Repeat the data verbatim.

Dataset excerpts

+ + + +

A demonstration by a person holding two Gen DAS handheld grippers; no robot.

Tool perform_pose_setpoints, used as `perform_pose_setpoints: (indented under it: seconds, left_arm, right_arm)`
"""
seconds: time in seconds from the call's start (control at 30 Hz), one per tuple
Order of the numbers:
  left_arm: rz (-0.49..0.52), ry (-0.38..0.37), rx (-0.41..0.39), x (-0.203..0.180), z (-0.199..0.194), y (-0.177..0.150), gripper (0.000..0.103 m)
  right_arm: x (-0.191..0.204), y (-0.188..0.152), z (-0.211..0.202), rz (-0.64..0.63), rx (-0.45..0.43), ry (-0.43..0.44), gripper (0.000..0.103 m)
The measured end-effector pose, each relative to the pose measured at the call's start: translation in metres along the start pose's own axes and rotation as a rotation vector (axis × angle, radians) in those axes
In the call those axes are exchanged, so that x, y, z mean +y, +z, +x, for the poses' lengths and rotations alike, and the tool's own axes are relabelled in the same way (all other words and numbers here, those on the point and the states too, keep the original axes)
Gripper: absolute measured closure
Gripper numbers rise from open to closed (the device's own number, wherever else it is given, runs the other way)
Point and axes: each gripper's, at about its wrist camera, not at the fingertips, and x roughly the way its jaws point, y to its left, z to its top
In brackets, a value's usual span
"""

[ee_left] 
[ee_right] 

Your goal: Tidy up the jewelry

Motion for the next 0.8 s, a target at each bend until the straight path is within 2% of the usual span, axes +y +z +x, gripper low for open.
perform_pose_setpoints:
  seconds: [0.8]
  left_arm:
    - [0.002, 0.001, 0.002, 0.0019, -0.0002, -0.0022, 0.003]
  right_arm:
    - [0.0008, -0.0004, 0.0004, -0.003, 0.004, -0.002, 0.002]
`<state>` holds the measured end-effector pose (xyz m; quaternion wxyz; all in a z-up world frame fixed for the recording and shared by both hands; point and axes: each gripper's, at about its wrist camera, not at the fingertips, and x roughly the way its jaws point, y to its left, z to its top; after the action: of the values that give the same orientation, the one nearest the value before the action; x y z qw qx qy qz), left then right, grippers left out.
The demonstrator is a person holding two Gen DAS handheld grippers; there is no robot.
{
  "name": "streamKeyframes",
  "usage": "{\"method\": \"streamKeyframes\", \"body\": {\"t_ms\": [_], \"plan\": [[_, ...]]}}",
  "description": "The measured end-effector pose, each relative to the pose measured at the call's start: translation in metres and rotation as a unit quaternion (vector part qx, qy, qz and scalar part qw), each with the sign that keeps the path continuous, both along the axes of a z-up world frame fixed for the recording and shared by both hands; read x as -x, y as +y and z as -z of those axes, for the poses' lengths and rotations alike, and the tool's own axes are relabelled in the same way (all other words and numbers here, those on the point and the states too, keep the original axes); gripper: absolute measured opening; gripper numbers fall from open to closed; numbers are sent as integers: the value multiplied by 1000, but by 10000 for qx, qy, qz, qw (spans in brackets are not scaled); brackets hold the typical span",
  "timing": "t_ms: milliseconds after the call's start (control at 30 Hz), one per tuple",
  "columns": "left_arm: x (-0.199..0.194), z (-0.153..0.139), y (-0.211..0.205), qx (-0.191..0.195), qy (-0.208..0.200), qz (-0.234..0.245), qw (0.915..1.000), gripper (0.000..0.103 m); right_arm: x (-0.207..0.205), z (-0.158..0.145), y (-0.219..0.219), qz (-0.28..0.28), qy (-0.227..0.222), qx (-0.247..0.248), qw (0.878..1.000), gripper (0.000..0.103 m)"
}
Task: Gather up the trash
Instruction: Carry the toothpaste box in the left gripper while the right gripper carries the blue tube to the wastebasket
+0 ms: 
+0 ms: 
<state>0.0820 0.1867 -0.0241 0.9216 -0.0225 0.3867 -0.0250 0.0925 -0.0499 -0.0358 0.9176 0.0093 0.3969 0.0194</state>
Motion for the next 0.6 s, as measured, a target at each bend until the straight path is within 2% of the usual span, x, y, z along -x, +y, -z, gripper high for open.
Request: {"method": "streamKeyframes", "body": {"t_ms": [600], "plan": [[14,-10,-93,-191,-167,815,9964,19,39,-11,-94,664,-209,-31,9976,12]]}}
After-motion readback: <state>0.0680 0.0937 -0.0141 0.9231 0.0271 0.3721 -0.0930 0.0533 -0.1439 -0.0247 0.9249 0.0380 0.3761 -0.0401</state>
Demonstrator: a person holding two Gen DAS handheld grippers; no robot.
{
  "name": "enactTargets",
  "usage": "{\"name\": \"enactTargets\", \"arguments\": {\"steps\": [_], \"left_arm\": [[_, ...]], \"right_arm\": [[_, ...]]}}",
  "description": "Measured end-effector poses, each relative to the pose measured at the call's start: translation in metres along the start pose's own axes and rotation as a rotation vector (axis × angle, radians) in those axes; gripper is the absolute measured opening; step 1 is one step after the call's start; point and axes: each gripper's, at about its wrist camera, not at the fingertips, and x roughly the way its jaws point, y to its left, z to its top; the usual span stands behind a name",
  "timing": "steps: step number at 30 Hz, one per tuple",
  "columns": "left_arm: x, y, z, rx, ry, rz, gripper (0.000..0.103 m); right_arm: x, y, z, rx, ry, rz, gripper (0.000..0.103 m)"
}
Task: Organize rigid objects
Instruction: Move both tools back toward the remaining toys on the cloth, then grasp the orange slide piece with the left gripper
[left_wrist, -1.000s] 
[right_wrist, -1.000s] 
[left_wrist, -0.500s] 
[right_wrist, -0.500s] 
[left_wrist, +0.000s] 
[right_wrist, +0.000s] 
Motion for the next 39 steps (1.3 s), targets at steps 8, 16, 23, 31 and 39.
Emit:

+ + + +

- **Solution for this problem**:
A demonstration by a person holding two Gen DAS handheld grippers; no robot.

Tool perform_pose_setpoints, used as `perform_pose_setpoints: (indented under it: seconds, left_arm, right_arm)`
"""
seconds: time in seconds from the call's start (control at 30 Hz), one per tuple
Order of the numbers:
  left_arm: rz (-0.49..0.52), ry (-0.38..0.37), rx (-0.41..0.39), x (-0.203..0.180), z (-0.199..0.194), y (-0.177..0.150), gripper (0.000..0.103 m)
  right_arm: x (-0.191..0.204), y (-0.188..0.152), z (-0.211..0.202), rz (-0.64..0.63), rx (-0.45..0.43), ry (-0.43..0.44), gripper (0.000..0.103 m)
The measured end-effector pose, each relative to the pose measured at the call's start: translation in metres along the start pose's own axes and rotation as a rotation vector (axis × angle, radians) in those axes
In the call those axes are exchanged, so that x, y, z mean +y, +z, +x, for the poses' lengths and rotations alike, and the tool's own axes are relabelled in the same way (all other words and numbers here, those on the point and the states too, keep the original axes)
Gripper: absolute measured closure
Gripper numbers rise from open to closed (the device's own number, wherever else it is given, runs the other way)
Point and axes: each gripper's, at about its wrist camera, not at the fingertips, and x roughly the way its jaws point, y to its left, z to its top
In brackets, a value's usual span
"""

[ee_left] 
[ee_right] 

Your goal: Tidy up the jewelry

Motion for the next 0.8 s, a target at each bend until the straight path is within 2% of the usual span, axes +y +z +x, gripper low for open.
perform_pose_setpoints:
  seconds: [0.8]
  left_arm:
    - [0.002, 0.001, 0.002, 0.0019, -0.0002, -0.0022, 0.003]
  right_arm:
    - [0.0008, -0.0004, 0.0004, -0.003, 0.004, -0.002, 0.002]
`<state>` holds the measured end-effector pose (xyz m; quaternion wxyz; all in a z-up world frame fixed for the recording and shared by both hands; point and axes: each gripper's, at about its wrist camera, not at the fingertips, and x roughly the way its jaws point, y to its left, z to its top; after the action: of the values that give the same orientation, the one nearest the value before the action; x y z qw qx qy qz), left then right, grippers left out.
The demonstrator is a person holding two Gen DAS handheld grippers; there is no robot.
{
  "name": "streamKeyframes",
  "usage": "{\"method\": \"streamKeyframes\", \"body\": {\"t_ms\": [_], \"plan\": [[_, ...]]}}",
  "description": "The measured end-effector pose, each relative to the pose measured at the call's start: translation in metres and rotation as a unit quaternion (vector part qx, qy, qz and scalar part qw), each with the sign that keeps the path continuous, both along the axes of a z-up world frame fixed for the recording and shared by both hands; read x as -x, y as +y and z as -z of those axes, for the poses' lengths and rotations alike, and the tool's own axes are relabelled in the same way (all other words and numbers here, those on the point and the states too, keep the original axes); gripper: absolute measured opening; gripper numbers fall from open to closed; numbers are sent as integers: the value multiplied by 1000, but by 10000 for qx, qy, qz, qw (spans in brackets are not scaled); brackets hold the typical span",
  "timing": "t_ms: milliseconds after the call's start (control at 30 Hz), one per tuple",
  "columns": "left_arm: x (-0.199..0.194), z (-0.153..0.139), y (-0.211..0.205), qx (-0.191..0.195), qy (-0.208..0.200), qz (-0.234..0.245), qw (0.915..1.000), gripper (0.000..0.103 m); right_arm: x (-0.207..0.205), z (-0.158..0.145), y (-0.219..0.219), qz (-0.28..0.28), qy (-0.227..0.222), qx (-0.247..0.248), qw (0.878..1.000), gripper (0.000..0.103 m)"
}
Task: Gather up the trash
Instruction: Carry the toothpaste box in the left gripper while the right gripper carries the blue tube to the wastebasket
+0 ms: 
+0 ms: 
<state>0.0820 0.1867 -0.0241 0.9216 -0.0225 0.3867 -0.0250 0.0925 -0.0499 -0.0358 0.9176 0.0093 0.3969 0.0194</state>
Motion for the next 0.6 s, as measured, a target at each bend until the straight path is within 2% of the usual span, x, y, z along -x, +y, -z, gripper high for open.
Request: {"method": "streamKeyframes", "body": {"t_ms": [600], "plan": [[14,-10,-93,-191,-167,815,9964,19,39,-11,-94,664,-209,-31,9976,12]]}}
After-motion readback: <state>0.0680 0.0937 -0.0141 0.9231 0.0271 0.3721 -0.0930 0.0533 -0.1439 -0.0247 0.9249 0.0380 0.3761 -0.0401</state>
Demonstrator: a person holding two Gen DAS handheld grippers; no robot.
{
  "name": "enactTargets",
  "usage": "{\"name\": \"enactTargets\", \"arguments\": {\"steps\": [_], \"left_arm\": [[_, ...]], \"right_arm\": [[_, ...]]}}",
  "description": "Measured end-effector poses, each relative to the pose measured at the call's start: translation in metres along the start pose's own axes and rotation as a rotation vector (axis × angle, radians) in those axes; gripper is the absolute measured opening; step 1 is one step after the call's start; point and axes: each gripper's, at about its wrist camera, not at the fingertips, and x roughly the way its jaws point, y to its left, z to its top; the usual span stands behind a name",
  "timing": "steps: step number at 30 Hz, one per tuple",
  "columns": "left_arm: x, y, z, rx, ry, rz, gripper (0.000..0.103 m); right_arm: x, y, z, rx, ry, rz, gripper (0.000..0.103 m)"
}
Task: Organize rigid objects
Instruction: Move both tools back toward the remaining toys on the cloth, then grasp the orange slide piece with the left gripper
[left_wrist, -1.000s] 
[right_wrist, -1.000s] 
[left_wrist, -0.500s] 
[right_wrist, -0.500s] 
[left_wrist, +0.000s] 
[right_wrist, +0.000s] 
Motion for the next 39 steps (1.3 s), targets at steps 8, 16, 23, 31 and 39.
Emit:

There is nothing more to add to this answer.